Be prepared to be heartbroken and inspired this summer.

An astonishing collection of international documentaries, movies, and photobooks coming to screens and bookshelves will open your eyes to the brave queer world.

Some of this summer's hottest queer international documentaries are "Welcome to Chechnya," "Denise Ho — Becoming the Song," and "Taiwan Equals Love." Movie releases include "Lingua Franca," "The Half of It," and "Twilight's Kiss (Suk Suk)."

Images continue to have an impact in "This is How the Heart Beats: LGBTQ East Africa" and "Fatherland/Padre-Patria," photobooks that explore East Africa and Peru's LGBTQI communities, respectively.

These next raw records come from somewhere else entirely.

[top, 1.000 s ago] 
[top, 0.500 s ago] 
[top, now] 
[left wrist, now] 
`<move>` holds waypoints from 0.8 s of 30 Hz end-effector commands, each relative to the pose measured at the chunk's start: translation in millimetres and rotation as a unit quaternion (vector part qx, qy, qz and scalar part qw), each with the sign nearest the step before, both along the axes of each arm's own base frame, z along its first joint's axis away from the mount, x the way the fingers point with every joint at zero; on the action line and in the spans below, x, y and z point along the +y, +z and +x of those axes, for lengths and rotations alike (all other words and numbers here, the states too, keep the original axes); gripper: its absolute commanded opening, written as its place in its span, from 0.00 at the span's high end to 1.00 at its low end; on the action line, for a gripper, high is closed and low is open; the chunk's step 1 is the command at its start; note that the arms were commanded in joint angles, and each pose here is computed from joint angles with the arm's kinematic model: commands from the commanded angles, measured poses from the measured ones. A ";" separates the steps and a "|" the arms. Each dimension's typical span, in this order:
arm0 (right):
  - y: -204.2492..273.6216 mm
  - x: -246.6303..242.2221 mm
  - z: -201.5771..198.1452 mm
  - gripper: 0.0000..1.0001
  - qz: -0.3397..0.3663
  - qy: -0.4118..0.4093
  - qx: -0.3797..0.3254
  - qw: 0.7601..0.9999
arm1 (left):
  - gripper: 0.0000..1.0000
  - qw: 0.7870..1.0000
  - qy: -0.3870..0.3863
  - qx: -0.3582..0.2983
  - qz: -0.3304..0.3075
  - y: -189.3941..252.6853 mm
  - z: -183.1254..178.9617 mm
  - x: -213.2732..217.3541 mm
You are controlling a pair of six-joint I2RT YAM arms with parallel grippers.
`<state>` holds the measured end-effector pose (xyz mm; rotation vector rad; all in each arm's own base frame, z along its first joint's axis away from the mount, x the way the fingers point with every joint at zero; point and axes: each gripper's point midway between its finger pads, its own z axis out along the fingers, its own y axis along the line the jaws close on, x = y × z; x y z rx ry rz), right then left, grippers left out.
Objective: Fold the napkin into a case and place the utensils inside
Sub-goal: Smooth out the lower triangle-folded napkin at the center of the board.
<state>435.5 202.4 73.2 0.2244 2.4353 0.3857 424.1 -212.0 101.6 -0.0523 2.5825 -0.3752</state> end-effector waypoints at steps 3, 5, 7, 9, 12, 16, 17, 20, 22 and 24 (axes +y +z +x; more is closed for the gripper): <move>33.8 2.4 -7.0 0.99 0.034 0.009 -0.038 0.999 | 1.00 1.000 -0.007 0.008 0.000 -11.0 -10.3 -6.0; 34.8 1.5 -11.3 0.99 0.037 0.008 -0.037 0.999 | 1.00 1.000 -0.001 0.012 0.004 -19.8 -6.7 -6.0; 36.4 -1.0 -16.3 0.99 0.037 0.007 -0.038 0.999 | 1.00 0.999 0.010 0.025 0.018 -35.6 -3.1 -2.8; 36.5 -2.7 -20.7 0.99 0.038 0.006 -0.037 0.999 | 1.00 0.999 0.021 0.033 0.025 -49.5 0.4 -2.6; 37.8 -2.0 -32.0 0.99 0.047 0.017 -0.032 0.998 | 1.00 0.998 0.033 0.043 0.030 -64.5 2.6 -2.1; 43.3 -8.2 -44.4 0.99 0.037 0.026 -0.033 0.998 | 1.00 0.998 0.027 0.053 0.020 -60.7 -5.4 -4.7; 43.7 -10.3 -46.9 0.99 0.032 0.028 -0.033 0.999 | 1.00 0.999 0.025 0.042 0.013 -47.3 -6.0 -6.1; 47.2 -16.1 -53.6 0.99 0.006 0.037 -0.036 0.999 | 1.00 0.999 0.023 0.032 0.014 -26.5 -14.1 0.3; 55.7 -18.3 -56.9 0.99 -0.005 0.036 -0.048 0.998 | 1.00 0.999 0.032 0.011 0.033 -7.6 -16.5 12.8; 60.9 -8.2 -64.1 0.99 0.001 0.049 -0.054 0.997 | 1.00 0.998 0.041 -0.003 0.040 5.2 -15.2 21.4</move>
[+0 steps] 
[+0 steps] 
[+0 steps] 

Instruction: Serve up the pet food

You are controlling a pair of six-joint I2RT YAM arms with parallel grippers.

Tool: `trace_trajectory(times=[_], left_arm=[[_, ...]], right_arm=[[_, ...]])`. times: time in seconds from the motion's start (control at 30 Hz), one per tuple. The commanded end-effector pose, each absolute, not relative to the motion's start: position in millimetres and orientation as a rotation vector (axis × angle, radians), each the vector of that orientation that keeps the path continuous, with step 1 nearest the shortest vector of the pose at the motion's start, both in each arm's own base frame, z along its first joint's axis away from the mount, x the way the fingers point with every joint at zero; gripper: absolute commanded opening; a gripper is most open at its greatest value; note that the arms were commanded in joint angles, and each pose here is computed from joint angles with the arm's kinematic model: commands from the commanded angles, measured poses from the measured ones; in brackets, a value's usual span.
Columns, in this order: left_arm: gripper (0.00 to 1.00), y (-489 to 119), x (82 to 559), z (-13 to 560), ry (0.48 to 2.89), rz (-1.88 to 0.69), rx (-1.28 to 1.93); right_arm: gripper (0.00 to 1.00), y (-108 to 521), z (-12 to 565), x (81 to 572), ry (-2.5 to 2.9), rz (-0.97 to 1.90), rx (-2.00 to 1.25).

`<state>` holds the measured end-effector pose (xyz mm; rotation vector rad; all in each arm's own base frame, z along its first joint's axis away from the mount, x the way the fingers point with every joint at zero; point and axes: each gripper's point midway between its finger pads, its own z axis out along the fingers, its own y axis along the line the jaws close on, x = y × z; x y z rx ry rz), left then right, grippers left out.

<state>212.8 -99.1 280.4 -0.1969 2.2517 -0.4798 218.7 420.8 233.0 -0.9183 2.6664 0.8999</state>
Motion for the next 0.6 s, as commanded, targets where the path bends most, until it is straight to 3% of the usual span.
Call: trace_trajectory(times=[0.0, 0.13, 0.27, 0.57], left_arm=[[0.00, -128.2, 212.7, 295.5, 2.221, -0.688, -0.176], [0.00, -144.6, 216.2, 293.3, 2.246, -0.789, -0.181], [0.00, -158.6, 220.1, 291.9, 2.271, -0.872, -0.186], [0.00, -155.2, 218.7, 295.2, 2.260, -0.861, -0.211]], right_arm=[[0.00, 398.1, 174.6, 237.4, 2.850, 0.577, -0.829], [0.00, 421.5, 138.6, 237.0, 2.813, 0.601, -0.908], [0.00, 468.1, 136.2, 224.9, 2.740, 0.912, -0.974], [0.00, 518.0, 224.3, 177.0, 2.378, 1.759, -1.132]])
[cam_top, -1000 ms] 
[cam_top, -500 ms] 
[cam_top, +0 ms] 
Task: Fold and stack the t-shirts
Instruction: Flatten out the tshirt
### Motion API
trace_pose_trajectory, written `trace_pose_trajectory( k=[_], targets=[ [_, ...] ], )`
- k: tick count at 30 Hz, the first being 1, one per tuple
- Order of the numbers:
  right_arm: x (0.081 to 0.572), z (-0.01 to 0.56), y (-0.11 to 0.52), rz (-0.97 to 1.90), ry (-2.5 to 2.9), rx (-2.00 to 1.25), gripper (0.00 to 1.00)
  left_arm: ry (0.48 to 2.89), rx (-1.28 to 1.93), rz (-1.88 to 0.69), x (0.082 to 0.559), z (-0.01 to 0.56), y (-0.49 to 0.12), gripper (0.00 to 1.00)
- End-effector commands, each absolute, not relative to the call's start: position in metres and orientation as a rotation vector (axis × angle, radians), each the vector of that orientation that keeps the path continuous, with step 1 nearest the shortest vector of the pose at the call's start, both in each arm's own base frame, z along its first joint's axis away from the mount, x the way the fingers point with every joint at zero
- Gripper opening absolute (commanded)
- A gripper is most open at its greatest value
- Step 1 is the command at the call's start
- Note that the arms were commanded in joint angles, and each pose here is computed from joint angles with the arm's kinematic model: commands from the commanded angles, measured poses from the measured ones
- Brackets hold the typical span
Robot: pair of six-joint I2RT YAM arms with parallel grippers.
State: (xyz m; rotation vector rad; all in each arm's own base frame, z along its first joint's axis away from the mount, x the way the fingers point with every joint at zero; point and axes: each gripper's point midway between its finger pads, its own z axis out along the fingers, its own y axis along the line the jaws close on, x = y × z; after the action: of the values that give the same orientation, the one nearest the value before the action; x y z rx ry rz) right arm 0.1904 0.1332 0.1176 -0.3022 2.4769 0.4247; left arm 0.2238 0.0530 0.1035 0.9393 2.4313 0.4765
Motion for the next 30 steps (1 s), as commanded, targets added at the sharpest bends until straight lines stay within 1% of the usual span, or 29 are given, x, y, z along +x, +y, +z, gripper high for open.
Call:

Oscar-nominated American director David France leads the collection of films giving viewers a heart-racing experience as he followed Russian LGBT activists' work to save queer Chechens' lives in his newest documentary, "Welcome to Chechnya."

Filmgoers might have seen France's previous films "How to Survive a Plague" and "The Death and Life of Marsha P. Johnson."

The new film follows Olga Baranova, founding director of the Moscow Community Center for LGBTI+ Initiatives, and David Isteev, crisis intervention coordinator of the Russian LGBT Network, as they learn how to create and fund a secret network to resettle LGBT Chechens to LGBT-friendly countries.

In 2017, Russian independent newspaper Novaya Gazeta exposed Chechen authorities' detainment and torture of presumed gay and bisexual men. The newspaper reported about an estimated six secret prisons where suspected LGBT individuals and others have been detained and tortured.

"This is the first time since Hitler that such a campaign has been mounted," France, 61, who is producer, co-writer, and director of the documentary, told the Bay Area Reporter last week.

Preparing for the film, he expected to come face-to-face with the "kind of hatred that I never personally been witness," but he didn't anticipate finding the intense love that he discovered.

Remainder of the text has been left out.